▶

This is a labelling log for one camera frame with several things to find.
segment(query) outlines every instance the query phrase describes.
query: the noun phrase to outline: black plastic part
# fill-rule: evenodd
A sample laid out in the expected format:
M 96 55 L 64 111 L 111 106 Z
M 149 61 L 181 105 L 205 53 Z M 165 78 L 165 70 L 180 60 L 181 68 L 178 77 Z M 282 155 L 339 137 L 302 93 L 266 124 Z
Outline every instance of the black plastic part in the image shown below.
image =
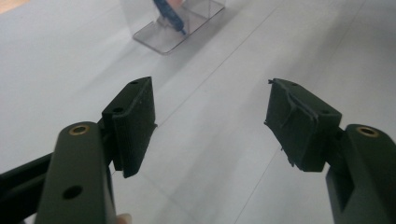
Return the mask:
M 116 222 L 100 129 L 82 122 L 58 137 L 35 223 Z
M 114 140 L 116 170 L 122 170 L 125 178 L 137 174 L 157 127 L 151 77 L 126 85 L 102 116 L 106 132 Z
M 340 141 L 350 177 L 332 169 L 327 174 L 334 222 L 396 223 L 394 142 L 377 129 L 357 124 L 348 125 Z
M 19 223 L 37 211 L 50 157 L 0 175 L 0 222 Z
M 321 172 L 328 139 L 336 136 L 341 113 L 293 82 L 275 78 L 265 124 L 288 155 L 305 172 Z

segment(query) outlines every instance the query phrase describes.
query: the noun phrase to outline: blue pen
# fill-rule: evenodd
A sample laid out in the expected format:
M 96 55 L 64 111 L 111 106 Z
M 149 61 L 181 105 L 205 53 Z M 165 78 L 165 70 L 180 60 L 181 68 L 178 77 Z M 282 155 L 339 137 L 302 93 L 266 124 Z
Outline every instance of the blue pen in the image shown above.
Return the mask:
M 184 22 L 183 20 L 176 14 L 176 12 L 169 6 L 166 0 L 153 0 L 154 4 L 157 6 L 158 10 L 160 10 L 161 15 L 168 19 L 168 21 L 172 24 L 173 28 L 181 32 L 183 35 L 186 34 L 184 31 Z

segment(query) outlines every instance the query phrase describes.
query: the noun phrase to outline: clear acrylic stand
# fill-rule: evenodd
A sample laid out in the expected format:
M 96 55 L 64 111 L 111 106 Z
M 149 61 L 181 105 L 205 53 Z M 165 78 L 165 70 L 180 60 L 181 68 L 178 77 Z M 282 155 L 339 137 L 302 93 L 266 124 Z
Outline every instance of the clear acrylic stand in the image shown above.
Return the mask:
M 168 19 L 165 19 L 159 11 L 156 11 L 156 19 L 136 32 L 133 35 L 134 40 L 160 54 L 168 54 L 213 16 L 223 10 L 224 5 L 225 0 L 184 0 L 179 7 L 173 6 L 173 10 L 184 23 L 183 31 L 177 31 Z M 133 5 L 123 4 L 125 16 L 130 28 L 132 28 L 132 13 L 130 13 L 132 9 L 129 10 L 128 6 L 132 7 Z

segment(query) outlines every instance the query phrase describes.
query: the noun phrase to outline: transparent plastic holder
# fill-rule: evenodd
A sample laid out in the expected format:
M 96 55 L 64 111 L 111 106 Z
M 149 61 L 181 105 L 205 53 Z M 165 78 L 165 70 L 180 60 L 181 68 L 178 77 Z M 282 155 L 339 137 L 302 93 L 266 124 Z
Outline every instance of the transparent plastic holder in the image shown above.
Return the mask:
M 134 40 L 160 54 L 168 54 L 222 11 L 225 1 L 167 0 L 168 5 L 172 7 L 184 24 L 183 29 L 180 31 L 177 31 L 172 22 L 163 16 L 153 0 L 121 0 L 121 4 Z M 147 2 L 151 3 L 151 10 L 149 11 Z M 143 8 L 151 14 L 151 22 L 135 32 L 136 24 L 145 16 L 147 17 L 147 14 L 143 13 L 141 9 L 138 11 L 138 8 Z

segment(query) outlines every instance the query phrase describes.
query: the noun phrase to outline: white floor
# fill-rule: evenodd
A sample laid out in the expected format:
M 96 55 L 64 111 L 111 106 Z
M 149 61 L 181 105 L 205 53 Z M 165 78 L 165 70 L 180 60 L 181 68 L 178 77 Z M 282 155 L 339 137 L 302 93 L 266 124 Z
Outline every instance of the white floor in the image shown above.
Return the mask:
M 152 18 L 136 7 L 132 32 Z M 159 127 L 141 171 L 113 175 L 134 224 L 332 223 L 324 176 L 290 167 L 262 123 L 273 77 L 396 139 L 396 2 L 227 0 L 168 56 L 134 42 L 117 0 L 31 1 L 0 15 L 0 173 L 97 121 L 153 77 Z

◀
▶

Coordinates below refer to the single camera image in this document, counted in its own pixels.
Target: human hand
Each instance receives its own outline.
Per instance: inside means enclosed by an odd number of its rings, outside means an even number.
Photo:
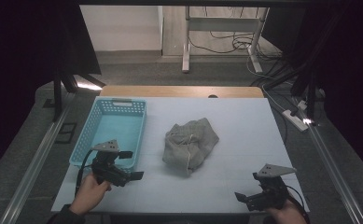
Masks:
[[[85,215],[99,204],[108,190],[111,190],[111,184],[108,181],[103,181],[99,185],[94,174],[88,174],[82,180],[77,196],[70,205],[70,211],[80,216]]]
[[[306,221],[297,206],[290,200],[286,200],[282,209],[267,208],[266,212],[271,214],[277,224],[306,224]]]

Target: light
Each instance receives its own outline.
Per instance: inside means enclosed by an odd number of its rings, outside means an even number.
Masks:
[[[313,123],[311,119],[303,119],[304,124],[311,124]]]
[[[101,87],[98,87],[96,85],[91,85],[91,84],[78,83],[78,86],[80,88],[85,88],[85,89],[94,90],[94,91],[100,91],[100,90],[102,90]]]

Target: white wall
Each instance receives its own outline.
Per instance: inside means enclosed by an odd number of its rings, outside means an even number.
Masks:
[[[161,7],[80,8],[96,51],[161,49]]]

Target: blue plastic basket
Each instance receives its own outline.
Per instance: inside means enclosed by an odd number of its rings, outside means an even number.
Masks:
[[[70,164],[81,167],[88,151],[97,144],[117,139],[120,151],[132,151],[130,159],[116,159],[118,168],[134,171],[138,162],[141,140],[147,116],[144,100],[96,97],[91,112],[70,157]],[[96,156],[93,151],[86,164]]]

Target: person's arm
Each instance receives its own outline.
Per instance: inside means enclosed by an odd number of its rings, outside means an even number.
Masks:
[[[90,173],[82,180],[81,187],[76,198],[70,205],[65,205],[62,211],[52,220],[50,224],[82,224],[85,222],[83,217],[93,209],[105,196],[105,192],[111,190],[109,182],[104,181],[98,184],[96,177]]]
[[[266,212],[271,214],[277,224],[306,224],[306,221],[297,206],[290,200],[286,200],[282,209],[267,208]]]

◀

__TASK ITEM__
Wherever the string "plastic" occurs in the data, copy the line that holds it.

__ANSWER TO THIS TASK__
query: the noun phrase to outline: black plastic part
Outline every instance of the black plastic part in the image shown below.
query: the noun phrase to outline: transparent plastic holder
Outline every instance of the transparent plastic holder in the image shown above.
Target: blue plastic basket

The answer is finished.